▶ **WHAT YOU WILL DO**
Would you filter these records and copy every line that has the word "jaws"?

▶ **Recorded data**
========
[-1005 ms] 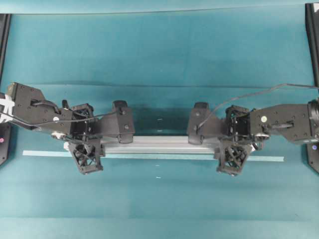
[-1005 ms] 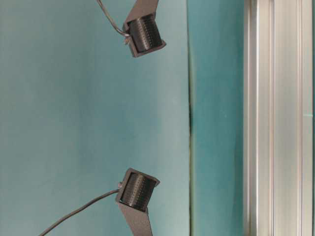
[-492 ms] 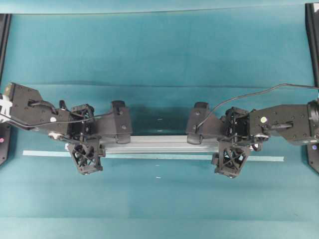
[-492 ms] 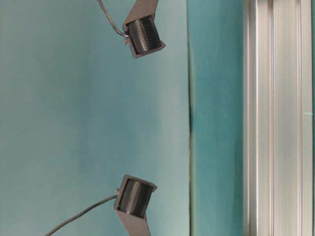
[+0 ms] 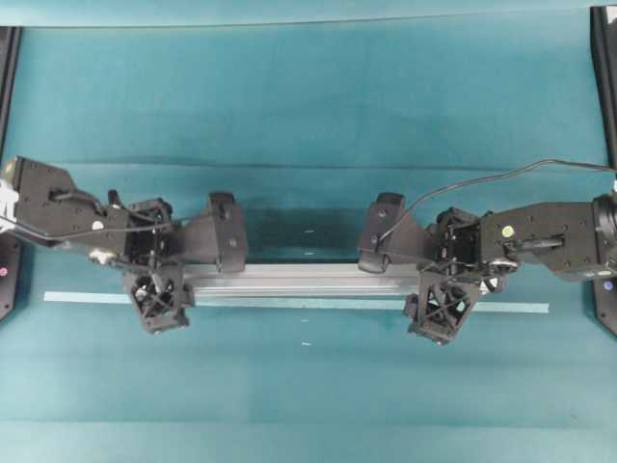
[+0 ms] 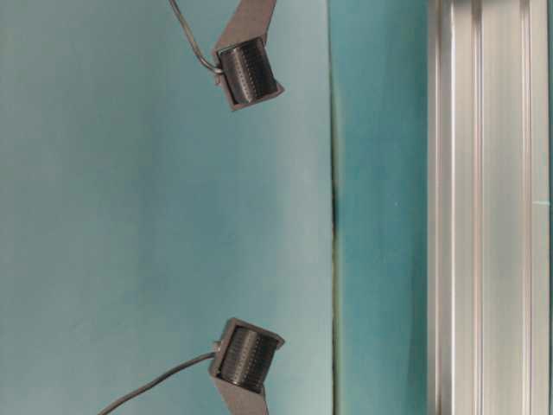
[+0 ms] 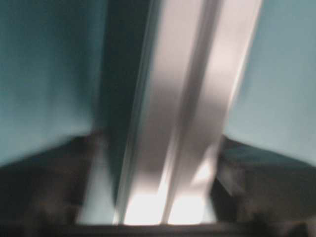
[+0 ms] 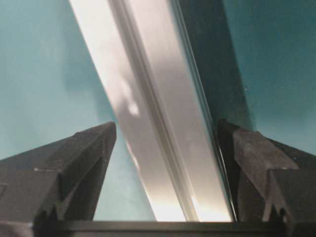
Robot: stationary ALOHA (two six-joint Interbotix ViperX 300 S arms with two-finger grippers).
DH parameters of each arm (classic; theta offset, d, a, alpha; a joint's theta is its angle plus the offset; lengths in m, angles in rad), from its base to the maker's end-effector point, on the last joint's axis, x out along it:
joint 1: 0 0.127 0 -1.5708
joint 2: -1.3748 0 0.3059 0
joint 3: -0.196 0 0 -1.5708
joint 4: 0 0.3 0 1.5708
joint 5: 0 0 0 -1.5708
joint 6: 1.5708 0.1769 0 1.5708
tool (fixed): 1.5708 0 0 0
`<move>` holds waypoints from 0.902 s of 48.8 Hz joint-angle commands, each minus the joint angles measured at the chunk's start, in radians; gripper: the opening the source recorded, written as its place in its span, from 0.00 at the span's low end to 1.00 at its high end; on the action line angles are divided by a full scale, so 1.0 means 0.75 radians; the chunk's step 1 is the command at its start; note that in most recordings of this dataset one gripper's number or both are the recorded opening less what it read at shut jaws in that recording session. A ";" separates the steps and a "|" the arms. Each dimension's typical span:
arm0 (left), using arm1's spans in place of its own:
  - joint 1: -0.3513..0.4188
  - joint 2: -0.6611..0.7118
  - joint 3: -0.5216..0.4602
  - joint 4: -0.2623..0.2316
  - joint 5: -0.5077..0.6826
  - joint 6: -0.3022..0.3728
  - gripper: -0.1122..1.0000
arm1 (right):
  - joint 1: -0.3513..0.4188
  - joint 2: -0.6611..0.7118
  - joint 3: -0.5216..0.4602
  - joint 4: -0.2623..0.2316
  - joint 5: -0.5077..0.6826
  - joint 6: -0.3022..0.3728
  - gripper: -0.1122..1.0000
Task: Lift the metal rail with both hands and move it towards you.
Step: 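Open both grippers and release the rail ends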
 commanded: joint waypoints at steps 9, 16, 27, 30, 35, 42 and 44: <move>-0.002 -0.027 -0.012 0.000 -0.012 0.047 0.87 | 0.012 0.004 -0.010 0.006 -0.014 0.010 0.86; -0.002 -0.045 -0.014 0.000 -0.004 0.053 0.87 | 0.016 0.008 -0.016 0.008 -0.014 0.012 0.86; -0.002 -0.110 -0.016 0.000 -0.002 0.090 0.92 | 0.000 -0.018 -0.022 -0.002 -0.012 0.000 0.91; -0.004 -0.131 -0.022 0.000 0.006 0.110 0.93 | -0.002 -0.041 -0.027 -0.008 -0.012 0.000 0.94; -0.006 -0.168 -0.043 0.000 0.039 0.143 0.93 | -0.008 -0.088 -0.037 -0.014 -0.010 -0.002 0.98; -0.008 -0.225 -0.076 0.000 0.104 0.186 0.93 | -0.010 -0.178 -0.057 -0.014 -0.004 0.004 0.98; -0.006 -0.243 -0.084 0.000 0.123 0.194 0.93 | -0.008 -0.202 -0.067 -0.014 -0.002 0.006 0.98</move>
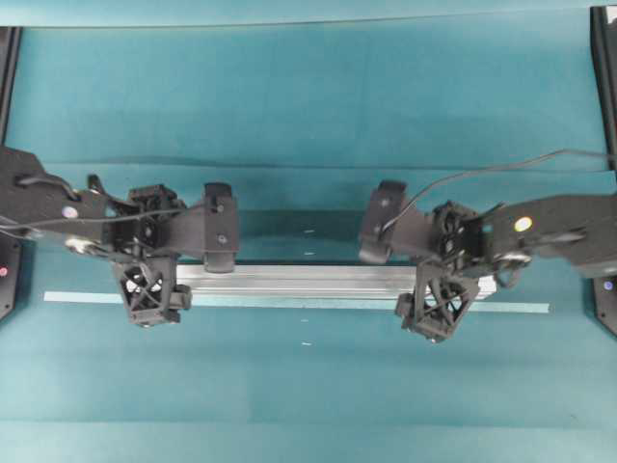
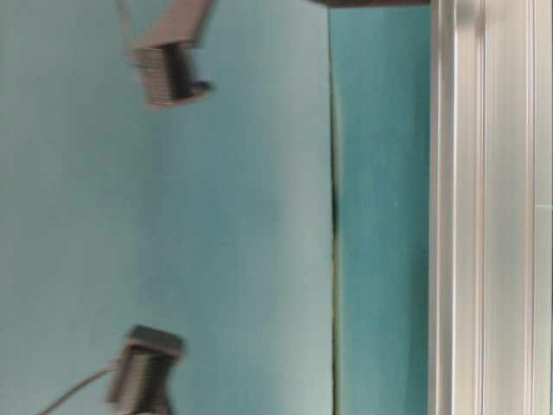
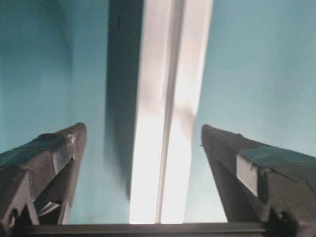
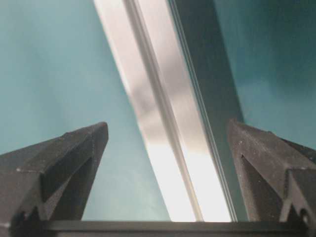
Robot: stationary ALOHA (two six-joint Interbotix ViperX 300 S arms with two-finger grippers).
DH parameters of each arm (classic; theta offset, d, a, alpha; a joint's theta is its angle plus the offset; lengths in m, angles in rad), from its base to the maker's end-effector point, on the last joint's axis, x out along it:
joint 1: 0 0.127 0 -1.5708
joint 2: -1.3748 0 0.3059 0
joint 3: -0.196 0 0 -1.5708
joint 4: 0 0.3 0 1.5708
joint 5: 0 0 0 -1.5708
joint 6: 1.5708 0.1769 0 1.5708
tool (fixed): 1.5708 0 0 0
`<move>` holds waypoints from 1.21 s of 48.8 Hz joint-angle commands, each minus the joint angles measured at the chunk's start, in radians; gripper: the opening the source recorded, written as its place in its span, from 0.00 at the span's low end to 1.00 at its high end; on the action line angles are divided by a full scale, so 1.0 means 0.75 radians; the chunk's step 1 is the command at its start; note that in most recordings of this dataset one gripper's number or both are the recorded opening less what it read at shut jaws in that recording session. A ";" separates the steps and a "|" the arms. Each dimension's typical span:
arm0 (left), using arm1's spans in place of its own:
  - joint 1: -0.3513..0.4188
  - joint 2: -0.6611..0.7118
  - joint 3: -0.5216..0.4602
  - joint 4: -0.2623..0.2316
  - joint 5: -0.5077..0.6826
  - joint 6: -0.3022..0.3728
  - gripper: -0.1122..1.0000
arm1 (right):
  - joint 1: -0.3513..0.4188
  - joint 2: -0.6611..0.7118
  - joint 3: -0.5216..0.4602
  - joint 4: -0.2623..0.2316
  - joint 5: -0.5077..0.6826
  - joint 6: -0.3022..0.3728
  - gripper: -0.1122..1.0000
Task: Lift the metal rail with both hands and move it towards you.
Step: 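Open both grippers and release the rail ends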
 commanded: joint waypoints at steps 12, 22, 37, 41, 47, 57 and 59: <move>-0.002 -0.229 -0.070 0.000 0.063 0.037 0.93 | -0.025 -0.280 -0.067 -0.022 -0.002 0.004 0.98; -0.002 -0.413 -0.055 0.000 -0.016 0.067 0.93 | -0.031 -0.481 -0.047 -0.127 -0.010 -0.006 0.98; -0.004 -0.593 0.049 0.000 -0.180 0.090 0.93 | -0.031 -0.689 0.067 -0.207 -0.125 -0.004 0.98; -0.006 -0.634 0.072 0.000 -0.213 0.092 0.93 | -0.031 -0.744 0.094 -0.221 -0.182 -0.004 0.98; -0.004 -0.708 0.102 0.000 -0.266 0.092 0.93 | -0.031 -0.824 0.125 -0.227 -0.262 -0.020 0.98; -0.006 -0.814 0.139 0.000 -0.382 0.086 0.93 | -0.031 -0.941 0.153 -0.227 -0.358 -0.055 0.98; -0.006 -0.834 0.145 0.000 -0.411 0.080 0.93 | -0.031 -0.955 0.155 -0.227 -0.374 -0.057 0.98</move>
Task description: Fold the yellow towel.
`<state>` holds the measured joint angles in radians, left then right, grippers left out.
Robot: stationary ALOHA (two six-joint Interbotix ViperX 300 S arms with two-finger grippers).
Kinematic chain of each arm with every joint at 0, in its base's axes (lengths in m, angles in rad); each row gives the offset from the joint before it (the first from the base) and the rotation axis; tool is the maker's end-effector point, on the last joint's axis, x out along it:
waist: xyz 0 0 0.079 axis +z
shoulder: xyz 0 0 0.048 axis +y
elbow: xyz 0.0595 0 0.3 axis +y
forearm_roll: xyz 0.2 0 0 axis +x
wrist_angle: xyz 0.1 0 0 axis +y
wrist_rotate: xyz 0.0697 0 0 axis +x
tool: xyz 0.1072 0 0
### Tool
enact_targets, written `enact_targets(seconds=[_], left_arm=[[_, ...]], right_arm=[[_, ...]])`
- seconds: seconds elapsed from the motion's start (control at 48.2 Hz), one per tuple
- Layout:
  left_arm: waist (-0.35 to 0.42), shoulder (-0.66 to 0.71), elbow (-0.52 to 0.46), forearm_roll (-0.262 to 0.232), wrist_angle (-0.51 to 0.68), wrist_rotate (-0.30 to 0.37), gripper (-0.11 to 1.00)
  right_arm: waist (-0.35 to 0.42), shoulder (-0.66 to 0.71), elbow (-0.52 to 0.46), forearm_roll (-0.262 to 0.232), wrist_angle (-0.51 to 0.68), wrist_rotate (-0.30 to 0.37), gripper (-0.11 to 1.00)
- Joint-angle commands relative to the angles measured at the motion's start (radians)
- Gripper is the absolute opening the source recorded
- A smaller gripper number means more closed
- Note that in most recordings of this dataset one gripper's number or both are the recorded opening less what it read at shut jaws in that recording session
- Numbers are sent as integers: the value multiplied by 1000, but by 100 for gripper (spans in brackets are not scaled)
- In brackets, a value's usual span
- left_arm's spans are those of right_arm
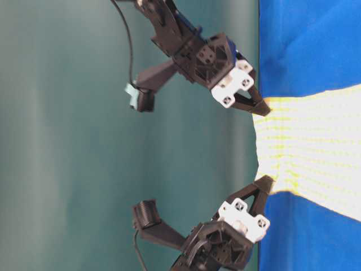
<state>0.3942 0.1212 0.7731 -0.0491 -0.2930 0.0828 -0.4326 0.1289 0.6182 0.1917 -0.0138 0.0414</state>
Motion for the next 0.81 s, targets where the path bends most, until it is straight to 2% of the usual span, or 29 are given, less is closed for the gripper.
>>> enact_targets(seconds=[0.0,0.291,0.581,0.789], left_arm=[[-52,-63,15,-2,5,-2,5],[-245,-192,94,-5,12,-34,5],[-426,-195,115,-6,23,-118,5],[-535,-184,109,-8,23,-135,5]], right_arm=[[49,-71,20,9,-3,0,8],[218,-198,123,57,-14,2,8],[377,-213,156,114,-18,2,8],[462,-204,156,146,-29,2,8]])
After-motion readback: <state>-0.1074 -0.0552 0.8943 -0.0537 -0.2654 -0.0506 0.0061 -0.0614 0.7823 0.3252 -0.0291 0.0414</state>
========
▶ **WRITTEN ANSWER**
`<move>` holds waypoints from 0.902 s of 48.8 Hz joint-angle commands, each minus the joint angles measured at the chunk's start, in radians; gripper: the opening the source recorded, written as its place in its span, from 0.00 at the span's low end to 1.00 at its high end; on the action line angles are divided by a full scale, so 1.0 means 0.75 radians; the chunk's step 1 is the command at its start; note that in most recordings of this dataset one gripper's number or both are the recorded opening less what it read at shut jaws in that recording session. A ";" separates the steps and a "|" the arms. Each dimension's typical span:
`<move>` holds waypoints from 1.21 s of 48.8 Hz joint-angle commands, each minus the joint angles measured at the chunk's start, in radians; gripper: the opening the source recorded, written as its place in its span, from 0.00 at the span's low end to 1.00 at its high end; on the action line angles are divided by a full scale, so 1.0 means 0.75 radians; the chunk's step 1 is the command at its start; note that in most recordings of this dataset one gripper's number or both are the recorded opening less what it read at shut jaws in that recording session. A ";" separates the steps and a "|" the arms. Each dimension's typical span:
- Note that in most recordings of this dataset one gripper's number or both are the recorded opening less what it read at shut jaws in that recording session

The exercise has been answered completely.